I was fading a bit, and wasn’t sure if the new Season of the Worthy would perk my interest up; it introduces Warmind bunkers, which seem fairly similar to the obelisks of the Season of Dawn, something to chip away at without being terribly game-changing. The Trials of Osiris caused more excitement in the player base, returning from the original Destiny. As I understand it, you get to play seven PvP matches and get rewards of varying fabulousness based on the results. I don’t spend a huge amount of time in the Crucible, dipping in for the odd Iron Banner event here and there, but thought I might at least poke a nose into the Trials, see what was what. You need to form a team, though, so I’ll almost certainly be skipping them.
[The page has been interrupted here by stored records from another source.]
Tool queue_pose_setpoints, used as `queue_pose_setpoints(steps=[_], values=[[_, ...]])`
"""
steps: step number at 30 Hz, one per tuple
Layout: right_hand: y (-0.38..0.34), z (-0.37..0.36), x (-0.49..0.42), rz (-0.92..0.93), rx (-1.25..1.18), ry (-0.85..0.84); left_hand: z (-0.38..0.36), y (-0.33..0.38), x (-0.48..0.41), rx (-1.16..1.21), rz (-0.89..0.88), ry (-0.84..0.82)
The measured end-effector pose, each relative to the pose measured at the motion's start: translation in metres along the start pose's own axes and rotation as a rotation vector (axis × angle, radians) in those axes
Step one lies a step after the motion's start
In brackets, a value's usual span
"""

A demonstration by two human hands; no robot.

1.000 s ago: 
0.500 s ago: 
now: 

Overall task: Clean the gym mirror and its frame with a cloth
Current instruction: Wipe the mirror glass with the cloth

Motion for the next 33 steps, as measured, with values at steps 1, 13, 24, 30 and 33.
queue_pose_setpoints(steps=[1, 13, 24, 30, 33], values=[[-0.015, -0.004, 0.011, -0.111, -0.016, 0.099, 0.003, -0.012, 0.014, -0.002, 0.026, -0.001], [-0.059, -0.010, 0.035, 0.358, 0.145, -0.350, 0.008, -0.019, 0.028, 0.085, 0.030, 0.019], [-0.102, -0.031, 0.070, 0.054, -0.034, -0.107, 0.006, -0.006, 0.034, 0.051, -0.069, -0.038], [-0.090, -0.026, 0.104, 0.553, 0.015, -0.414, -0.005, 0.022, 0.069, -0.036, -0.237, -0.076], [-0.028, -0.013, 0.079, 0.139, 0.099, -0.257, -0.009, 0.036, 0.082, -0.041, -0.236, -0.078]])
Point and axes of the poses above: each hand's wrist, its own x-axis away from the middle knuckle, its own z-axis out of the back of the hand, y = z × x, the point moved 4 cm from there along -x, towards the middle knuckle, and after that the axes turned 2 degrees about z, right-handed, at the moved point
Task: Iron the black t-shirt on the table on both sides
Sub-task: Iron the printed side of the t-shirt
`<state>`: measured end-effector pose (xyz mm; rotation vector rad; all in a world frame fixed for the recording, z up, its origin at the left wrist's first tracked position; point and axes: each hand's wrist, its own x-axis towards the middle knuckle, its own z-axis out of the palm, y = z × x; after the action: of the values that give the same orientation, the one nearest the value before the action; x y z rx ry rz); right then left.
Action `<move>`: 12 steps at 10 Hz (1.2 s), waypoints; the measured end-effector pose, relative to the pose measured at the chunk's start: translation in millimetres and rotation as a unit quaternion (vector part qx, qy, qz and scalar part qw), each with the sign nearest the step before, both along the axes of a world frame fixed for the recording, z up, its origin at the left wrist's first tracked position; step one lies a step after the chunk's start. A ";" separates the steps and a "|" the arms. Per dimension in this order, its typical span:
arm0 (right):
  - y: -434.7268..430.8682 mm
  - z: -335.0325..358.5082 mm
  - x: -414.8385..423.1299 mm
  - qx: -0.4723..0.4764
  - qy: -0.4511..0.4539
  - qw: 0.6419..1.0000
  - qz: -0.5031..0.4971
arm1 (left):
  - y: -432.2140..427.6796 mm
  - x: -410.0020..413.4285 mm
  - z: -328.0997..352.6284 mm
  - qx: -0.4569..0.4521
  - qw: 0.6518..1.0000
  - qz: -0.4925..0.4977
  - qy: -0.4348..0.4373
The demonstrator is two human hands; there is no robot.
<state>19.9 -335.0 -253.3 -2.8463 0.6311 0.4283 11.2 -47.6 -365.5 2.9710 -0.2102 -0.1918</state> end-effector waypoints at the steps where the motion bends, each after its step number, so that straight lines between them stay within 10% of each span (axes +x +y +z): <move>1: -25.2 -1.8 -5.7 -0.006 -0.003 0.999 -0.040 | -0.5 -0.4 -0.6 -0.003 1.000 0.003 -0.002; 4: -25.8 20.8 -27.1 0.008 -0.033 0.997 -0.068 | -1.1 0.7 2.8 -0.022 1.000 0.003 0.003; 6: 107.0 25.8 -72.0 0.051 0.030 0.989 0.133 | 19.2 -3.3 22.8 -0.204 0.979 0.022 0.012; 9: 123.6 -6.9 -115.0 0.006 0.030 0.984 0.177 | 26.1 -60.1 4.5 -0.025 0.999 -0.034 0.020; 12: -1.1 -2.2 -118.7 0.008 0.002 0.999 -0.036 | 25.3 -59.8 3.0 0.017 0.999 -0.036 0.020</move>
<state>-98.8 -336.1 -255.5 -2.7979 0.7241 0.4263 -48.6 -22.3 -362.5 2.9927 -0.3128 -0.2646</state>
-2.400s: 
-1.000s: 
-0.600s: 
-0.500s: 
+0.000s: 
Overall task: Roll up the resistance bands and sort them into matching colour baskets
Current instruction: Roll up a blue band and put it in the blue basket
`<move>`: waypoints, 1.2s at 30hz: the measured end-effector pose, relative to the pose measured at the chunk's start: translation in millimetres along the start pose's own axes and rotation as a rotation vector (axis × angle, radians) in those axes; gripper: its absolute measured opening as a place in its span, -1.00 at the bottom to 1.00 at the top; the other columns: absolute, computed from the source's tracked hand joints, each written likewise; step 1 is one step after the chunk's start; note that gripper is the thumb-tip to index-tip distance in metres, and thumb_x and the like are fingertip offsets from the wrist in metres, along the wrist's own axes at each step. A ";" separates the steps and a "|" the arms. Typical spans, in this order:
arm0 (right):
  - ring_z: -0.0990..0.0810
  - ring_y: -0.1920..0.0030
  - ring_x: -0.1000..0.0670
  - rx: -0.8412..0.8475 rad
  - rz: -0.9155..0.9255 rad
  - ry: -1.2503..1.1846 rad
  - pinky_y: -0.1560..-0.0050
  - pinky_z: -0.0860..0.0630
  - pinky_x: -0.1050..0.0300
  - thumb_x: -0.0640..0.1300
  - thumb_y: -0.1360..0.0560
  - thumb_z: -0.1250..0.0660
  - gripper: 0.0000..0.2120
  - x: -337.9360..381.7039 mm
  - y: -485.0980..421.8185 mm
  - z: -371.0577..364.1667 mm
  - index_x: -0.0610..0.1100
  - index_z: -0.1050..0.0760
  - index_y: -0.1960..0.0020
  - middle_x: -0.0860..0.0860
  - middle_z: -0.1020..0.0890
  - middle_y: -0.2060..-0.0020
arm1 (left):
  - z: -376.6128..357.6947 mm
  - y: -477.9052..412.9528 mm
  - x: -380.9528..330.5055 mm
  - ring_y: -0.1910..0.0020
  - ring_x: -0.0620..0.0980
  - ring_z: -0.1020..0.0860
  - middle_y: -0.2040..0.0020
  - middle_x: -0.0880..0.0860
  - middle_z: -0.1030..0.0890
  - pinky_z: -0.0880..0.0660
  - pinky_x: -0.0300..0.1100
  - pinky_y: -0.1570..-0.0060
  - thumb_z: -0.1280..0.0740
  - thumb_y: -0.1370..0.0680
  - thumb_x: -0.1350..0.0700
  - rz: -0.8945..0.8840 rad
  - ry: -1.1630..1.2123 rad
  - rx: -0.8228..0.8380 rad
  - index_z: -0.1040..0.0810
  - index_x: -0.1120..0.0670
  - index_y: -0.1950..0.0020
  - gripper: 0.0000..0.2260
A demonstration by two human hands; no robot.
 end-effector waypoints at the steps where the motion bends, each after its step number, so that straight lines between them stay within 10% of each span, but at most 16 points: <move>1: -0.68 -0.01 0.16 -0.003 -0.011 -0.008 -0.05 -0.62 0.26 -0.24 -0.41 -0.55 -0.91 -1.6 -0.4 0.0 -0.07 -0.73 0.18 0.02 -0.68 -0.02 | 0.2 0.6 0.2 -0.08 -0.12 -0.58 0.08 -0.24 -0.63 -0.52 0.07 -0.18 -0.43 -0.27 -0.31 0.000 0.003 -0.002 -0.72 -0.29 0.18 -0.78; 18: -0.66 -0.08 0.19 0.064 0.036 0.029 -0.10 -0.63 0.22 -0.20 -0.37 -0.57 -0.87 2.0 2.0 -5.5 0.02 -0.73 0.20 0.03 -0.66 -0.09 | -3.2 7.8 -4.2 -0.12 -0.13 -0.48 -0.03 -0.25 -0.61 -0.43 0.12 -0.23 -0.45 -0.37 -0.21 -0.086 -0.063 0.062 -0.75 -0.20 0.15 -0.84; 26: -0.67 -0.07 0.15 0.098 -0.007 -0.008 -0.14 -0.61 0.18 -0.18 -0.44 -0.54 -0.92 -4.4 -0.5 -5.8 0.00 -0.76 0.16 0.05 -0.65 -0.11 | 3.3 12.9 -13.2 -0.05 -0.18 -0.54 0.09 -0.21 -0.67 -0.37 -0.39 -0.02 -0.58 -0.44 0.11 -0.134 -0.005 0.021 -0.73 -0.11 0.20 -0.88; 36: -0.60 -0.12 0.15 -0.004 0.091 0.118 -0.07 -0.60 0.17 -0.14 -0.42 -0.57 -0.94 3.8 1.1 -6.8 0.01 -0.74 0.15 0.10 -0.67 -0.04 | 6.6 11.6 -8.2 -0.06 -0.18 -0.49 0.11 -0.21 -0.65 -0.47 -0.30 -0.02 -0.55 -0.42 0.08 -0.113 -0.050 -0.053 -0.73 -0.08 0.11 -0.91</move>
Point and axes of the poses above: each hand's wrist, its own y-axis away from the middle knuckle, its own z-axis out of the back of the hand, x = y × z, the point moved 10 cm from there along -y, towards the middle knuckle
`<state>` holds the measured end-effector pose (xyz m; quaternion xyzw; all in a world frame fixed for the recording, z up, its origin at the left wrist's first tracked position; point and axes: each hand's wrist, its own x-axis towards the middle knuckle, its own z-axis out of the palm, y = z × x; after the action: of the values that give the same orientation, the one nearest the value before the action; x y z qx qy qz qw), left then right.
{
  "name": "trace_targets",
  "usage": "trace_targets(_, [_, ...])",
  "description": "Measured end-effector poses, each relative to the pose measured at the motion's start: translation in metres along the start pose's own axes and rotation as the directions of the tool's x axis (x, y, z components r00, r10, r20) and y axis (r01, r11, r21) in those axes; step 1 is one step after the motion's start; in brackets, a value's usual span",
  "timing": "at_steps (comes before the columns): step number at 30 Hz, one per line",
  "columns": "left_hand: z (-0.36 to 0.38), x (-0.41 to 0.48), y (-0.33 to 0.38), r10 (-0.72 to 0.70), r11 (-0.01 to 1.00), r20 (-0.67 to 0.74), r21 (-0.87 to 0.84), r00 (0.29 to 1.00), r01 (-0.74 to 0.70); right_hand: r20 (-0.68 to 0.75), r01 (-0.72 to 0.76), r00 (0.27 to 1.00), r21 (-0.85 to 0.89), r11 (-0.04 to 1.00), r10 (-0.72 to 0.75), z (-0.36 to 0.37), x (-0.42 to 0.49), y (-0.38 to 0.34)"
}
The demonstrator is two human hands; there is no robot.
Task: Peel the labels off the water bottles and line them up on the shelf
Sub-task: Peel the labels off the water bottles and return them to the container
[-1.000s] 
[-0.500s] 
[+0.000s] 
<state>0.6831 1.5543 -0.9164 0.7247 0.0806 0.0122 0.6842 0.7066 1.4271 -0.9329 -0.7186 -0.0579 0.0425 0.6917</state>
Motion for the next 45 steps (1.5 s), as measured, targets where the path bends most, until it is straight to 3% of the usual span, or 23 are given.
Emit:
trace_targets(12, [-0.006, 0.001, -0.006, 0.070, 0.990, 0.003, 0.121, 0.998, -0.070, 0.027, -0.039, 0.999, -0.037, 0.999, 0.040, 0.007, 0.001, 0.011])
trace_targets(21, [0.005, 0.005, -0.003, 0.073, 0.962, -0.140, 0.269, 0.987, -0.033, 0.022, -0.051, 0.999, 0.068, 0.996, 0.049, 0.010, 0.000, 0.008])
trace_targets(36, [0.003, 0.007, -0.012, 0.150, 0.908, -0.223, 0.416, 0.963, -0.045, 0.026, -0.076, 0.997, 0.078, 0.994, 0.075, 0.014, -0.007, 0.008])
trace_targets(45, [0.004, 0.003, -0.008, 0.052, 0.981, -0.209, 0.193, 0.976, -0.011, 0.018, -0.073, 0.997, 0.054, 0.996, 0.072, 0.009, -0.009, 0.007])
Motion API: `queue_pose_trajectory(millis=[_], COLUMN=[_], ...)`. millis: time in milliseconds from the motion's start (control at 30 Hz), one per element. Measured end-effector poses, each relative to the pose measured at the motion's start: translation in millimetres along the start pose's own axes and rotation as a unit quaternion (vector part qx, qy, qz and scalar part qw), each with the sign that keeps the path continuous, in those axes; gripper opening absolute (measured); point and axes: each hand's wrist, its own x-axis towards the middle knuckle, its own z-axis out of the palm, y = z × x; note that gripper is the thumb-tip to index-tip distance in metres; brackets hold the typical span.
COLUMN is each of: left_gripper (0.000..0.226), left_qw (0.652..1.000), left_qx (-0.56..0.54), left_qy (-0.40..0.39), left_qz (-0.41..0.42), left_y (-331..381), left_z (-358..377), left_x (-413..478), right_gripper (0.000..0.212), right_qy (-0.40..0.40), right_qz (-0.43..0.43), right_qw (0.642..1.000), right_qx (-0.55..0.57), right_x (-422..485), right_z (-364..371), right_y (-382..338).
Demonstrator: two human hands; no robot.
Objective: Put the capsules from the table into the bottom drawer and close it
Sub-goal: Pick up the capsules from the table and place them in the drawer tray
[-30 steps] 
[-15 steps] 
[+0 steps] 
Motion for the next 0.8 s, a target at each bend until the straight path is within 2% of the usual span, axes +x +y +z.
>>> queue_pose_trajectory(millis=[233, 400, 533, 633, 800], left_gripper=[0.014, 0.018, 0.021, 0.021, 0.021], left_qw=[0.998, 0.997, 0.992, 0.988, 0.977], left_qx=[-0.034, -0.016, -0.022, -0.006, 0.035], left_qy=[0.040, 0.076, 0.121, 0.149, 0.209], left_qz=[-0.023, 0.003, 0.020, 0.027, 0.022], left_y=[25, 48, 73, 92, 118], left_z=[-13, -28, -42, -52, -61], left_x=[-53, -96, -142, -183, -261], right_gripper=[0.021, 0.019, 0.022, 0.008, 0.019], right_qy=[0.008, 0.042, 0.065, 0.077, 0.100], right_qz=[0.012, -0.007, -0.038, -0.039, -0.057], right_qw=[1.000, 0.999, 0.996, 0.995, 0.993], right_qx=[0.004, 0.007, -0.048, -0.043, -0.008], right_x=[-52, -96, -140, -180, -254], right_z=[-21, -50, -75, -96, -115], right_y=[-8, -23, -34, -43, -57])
Destiny 2 activities generally come in three flavours. Solo, where you gad about on your own in story missions or on planets or what-not. Team activities with matchmaking, like strikes, forge ignitions, and gambit matches, where you can queue up solo and get chucked in with random strangers. Then there are team activities where you need to form a team first before you can take part, generally the hardest/most time consuming/end-game-iest stuff. I’m perfectly happy with the first two, bumbling around on my own or with random silently competent strangers – I believe there is in-game voice chat if you want, but I’m fine for heavy breathing and random background music thanks (and in the game, aahhhh). Matchmade activities are usually around 10-30 minutes long, a sensible chunk of time and not the end of the world if things do go a bit pear-shaped. I don’t mind missing out on raids and dungeons, and doubt I’ll miss much in the Trials of Osiris being a pretty average PvPer.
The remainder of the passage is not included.